== EXERCISE ==
Extract the full listing verbatim and drop any pictures from your copy.

== RECORDED DATA ==
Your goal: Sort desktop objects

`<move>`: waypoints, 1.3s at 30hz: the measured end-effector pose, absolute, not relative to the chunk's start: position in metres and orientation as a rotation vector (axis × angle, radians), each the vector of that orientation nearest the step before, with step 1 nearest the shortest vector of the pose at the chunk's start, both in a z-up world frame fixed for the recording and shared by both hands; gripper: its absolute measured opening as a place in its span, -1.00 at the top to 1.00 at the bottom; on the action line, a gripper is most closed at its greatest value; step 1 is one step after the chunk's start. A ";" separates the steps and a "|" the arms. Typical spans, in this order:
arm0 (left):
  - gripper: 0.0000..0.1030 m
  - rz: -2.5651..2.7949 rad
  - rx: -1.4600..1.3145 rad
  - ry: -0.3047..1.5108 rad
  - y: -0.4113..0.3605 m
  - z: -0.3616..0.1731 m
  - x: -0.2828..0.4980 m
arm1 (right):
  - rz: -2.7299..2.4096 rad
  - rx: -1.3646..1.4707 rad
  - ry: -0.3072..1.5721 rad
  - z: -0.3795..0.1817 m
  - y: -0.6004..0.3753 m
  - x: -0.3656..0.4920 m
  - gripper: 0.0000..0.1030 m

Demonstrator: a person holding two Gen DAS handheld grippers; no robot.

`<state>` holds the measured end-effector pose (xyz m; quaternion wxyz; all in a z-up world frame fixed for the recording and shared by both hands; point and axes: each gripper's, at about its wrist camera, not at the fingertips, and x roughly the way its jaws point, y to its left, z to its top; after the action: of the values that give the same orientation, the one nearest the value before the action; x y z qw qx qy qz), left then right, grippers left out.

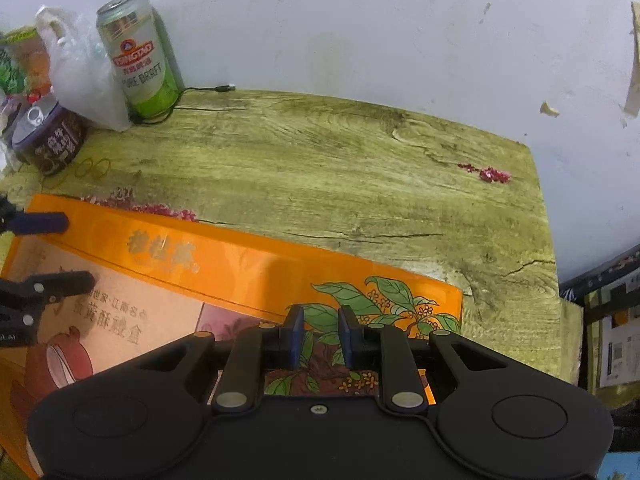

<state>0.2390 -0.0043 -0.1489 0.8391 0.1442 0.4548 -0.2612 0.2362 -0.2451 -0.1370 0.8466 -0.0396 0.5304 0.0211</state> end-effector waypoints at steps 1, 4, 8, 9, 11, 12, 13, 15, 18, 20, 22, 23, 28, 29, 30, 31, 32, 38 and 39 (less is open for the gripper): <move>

== TASK ANSWER ==
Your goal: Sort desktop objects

`<move>`: waypoints, 1.3s at 30hz: the measured end-effector pose, absolute, not relative to the chunk's start: position in metres and orientation as a rotation vector (axis × angle, radians), each the vector of that orientation nearest the step before, with step 1 nearest the shortest vector of the pose at the chunk's start, both in a z-up world frame fixed for the recording and shared by both hands; gripper: its absolute measured opening as a place in its span, -1.00 at the top to 1.00 at the bottom; on the action line, a gripper is most closed at its greatest value; step 1 is one step after the chunk's start. A ";" separates the steps and a "|" the arms. Typical spans, in this order:
arm0 (left):
  - gripper: 0.0000..0.1030 m
  - rz: -2.5651..2.7949 rad
  - rx: -1.4600..1.3145 rad
  - ry: -0.3047..1.5108 rad
  - y: -0.4113..0.3605 m
  - z: -0.3616..0.1731 m
  - x: -0.2828..0.4980 m
arm1 (right):
  - rz: -2.7299..2.4096 rad
  - rx: -1.3646..1.4707 rad
  - ry: -0.3072..1.5721 rad
  - z: -0.3795..0.1817 m
  - y: -0.6004..0.3753 m
  - x: -0.3656..0.4920 m
  - gripper: 0.0000..0.1030 m

Demonstrator: a person holding two Gen DAS handheld grippers; no robot.

`<state>` holds the measured end-effector pose (xyz m; quaternion wxyz; all in a z-up world frame fixed for the recording and shared by both hands; point and axes: each gripper's, at about its wrist camera, not at the fingertips, and x roughly the way its jaws point, y to its left, z to its top; after the action: of the values that give the same orientation, the one nearest the value before the action; x y z qw qx qy qz), left then right, grippers left out.


<state>0.2390 -0.0043 -0.1489 0.8391 0.1442 0.4548 -0.2612 0.2362 -0.2451 -0.1370 0.8466 -0.0396 0.5304 0.0211</state> end-effector waypoints at steps 1, 4, 8, 9, 11, 12, 13, 15, 18, 20, 22, 23, 28, 29, 30, 31, 32, 38 and 39 (less is open for the gripper): <move>

The exercise is done; no more work remains.